> About this exercise:
Transcribe verbatim the span of lines that opens with the line containing "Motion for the" and closes with the last line of the data below.

> Dataset content:
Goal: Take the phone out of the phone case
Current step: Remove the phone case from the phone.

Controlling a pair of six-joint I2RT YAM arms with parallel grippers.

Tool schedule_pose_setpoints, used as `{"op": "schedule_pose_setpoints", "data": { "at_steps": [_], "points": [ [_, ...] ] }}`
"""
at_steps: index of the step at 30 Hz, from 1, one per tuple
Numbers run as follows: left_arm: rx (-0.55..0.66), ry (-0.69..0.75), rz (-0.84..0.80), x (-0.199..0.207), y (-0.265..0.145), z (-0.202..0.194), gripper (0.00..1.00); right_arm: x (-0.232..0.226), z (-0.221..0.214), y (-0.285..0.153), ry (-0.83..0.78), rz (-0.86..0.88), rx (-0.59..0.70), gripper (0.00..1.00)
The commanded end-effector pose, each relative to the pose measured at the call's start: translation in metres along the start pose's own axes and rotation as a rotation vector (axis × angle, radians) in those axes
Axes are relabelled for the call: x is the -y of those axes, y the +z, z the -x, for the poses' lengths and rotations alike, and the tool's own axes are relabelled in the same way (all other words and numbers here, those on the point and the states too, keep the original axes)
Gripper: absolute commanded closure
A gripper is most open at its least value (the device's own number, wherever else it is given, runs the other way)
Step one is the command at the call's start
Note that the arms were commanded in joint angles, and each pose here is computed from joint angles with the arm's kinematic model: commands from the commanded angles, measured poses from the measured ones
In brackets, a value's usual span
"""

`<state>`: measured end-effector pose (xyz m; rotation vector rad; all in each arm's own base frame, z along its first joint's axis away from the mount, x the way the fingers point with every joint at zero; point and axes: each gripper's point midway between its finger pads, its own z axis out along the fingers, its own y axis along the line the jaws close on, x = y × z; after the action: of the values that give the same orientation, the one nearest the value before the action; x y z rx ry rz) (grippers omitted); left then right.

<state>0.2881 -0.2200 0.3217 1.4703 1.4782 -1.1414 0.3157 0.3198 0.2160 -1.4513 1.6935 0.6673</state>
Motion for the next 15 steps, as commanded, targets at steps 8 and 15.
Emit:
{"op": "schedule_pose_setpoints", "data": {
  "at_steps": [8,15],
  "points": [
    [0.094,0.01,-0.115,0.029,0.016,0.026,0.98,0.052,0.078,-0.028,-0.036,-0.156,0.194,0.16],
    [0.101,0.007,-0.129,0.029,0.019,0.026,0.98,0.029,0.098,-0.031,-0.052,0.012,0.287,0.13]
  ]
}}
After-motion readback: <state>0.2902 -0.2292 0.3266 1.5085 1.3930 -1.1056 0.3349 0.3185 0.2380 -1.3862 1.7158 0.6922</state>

> Expected answer:
Motion for the next 15 steps, as commanded, targets at steps 8 and 15.
Emit:
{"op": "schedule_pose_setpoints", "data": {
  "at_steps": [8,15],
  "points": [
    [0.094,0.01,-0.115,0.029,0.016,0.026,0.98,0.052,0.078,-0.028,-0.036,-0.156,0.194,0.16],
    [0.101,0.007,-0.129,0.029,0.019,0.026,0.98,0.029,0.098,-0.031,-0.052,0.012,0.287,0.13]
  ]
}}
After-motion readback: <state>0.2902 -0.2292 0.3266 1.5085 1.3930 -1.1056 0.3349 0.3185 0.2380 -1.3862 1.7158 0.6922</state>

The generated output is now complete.